Bande dessinée
Avec Bella Ciao, Baru retrace l’odyssée des ouvriers italiens
A travers une série de tableaux tantôt tragiques, tantôt tendres, qui maturent en lui depuis trois décennies, Baru rappelle aux immigrés italiens le prix payé par leurs ancêtres pour qu’ils ne le fassent pas payer aux nouveaux venus.

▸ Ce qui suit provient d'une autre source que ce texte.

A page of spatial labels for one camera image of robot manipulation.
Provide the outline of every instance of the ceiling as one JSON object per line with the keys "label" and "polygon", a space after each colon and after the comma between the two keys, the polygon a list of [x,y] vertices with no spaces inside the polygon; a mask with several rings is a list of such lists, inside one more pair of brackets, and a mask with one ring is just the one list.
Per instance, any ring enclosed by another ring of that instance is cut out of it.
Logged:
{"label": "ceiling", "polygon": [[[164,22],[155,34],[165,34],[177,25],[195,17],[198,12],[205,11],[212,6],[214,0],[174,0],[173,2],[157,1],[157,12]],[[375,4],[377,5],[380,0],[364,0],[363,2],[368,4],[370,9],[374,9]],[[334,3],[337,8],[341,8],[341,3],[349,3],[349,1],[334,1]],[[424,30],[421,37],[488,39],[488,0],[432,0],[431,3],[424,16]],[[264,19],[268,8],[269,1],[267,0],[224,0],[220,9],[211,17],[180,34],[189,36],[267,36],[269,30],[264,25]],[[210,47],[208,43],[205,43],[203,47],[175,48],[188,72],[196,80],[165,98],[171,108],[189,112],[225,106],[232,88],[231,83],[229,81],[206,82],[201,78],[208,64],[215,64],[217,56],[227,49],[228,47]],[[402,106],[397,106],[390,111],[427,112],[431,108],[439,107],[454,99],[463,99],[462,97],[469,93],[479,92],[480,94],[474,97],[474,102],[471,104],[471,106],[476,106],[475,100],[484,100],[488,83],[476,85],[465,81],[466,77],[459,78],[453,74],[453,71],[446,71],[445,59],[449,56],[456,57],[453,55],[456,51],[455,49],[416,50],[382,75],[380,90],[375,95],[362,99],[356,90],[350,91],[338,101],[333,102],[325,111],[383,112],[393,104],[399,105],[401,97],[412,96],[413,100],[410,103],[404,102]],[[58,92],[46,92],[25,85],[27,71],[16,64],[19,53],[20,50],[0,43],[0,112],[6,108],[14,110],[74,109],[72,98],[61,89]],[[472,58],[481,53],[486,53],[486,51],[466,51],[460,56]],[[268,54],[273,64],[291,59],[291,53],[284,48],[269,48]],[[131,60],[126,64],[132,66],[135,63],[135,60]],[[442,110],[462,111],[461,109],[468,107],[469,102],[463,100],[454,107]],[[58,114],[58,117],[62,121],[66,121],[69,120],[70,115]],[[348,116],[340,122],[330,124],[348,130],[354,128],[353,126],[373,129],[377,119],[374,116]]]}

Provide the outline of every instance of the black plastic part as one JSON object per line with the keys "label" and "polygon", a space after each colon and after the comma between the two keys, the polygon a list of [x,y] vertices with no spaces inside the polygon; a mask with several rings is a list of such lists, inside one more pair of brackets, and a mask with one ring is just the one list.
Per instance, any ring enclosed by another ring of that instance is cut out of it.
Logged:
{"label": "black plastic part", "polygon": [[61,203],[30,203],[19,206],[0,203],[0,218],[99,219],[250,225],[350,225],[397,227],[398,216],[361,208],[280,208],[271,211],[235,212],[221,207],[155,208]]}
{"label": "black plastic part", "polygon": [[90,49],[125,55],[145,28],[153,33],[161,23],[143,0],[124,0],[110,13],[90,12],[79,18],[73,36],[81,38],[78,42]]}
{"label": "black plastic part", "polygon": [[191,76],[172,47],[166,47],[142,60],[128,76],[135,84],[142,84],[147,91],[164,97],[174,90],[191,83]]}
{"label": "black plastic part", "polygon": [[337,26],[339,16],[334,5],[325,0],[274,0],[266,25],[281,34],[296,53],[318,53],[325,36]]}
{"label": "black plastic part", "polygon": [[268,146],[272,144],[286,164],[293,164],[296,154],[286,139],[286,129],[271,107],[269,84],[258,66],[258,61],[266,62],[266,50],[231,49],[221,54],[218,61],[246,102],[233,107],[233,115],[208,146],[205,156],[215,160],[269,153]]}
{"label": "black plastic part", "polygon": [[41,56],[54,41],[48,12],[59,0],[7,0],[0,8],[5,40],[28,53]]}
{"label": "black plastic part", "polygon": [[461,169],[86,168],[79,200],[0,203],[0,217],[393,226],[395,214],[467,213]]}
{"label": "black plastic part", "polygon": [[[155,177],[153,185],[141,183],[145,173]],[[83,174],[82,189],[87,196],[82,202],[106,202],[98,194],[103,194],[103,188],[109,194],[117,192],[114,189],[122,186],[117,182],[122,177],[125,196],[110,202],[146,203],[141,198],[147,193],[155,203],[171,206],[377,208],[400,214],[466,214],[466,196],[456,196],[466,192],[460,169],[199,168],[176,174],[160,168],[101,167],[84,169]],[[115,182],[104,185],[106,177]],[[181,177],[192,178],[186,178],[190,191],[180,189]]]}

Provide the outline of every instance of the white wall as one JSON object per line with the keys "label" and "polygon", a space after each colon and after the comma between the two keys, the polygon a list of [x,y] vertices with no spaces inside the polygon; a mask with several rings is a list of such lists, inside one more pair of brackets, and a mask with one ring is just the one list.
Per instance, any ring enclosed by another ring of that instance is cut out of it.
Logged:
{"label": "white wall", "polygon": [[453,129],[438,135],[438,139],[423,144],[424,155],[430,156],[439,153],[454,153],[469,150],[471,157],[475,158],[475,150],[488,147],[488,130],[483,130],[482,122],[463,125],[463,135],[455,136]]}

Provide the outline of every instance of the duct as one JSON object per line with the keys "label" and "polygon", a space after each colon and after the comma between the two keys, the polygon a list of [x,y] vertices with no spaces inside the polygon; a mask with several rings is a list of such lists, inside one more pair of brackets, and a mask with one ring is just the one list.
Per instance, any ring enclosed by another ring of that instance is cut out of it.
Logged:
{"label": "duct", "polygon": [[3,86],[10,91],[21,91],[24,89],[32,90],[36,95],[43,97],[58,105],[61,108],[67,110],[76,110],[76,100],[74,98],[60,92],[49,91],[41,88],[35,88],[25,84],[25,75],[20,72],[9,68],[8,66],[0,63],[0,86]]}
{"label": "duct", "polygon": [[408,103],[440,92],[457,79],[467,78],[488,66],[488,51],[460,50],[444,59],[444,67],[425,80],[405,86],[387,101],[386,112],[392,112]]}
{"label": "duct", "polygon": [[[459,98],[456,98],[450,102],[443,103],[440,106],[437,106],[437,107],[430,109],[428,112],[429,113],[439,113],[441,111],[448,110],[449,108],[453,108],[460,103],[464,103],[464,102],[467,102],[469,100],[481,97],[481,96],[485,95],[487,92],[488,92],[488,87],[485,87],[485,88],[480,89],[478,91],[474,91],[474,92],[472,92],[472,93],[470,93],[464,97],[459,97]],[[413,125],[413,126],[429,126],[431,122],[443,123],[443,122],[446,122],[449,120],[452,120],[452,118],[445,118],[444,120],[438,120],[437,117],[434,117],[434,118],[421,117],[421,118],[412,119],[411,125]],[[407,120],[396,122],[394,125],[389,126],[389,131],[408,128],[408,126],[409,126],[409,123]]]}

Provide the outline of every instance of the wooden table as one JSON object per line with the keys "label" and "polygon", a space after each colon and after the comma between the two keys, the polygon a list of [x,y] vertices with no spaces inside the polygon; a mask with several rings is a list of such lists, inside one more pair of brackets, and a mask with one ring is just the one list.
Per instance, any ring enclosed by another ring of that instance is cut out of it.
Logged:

Depuis les cités de Sainte-Claire à Thil qui l’ont vu grandir, le dessinateur de 73 ans adresse un message universel nécessaire.
Un rappel à l’ordre des souffrances endurées par les immigrés italiens qui commencent dans les salines d’Aigues-Mortes Source: Baru/Futuropolis
„Bella Ciao“, c’est la communauté qui chavire et s’époumone dès les premières notes. C’est la lutte promise dans ses paroles à qui s’en prend à la liberté. Mais c’est aussi et encore un formidable quiproquo sur les origines d’une chanson de lutte que Baru se plaît à raconter, dans un échange savoureux entre son personnage Teodorico Martini et son cousin qui nous emmène dans les rizières de la plaine du Pô. Celui donne l’occasion au cousin anthropologue d’expliquer le concept de „mauvaise attribution“. Il ne peut que plaire à Baru dont les souvenirs des siens et de la vie entre Thil et Villerupt s’enchevêtrent tellement qu’il ne sait plus toujours s’il a vraiment vécu un fait et quand.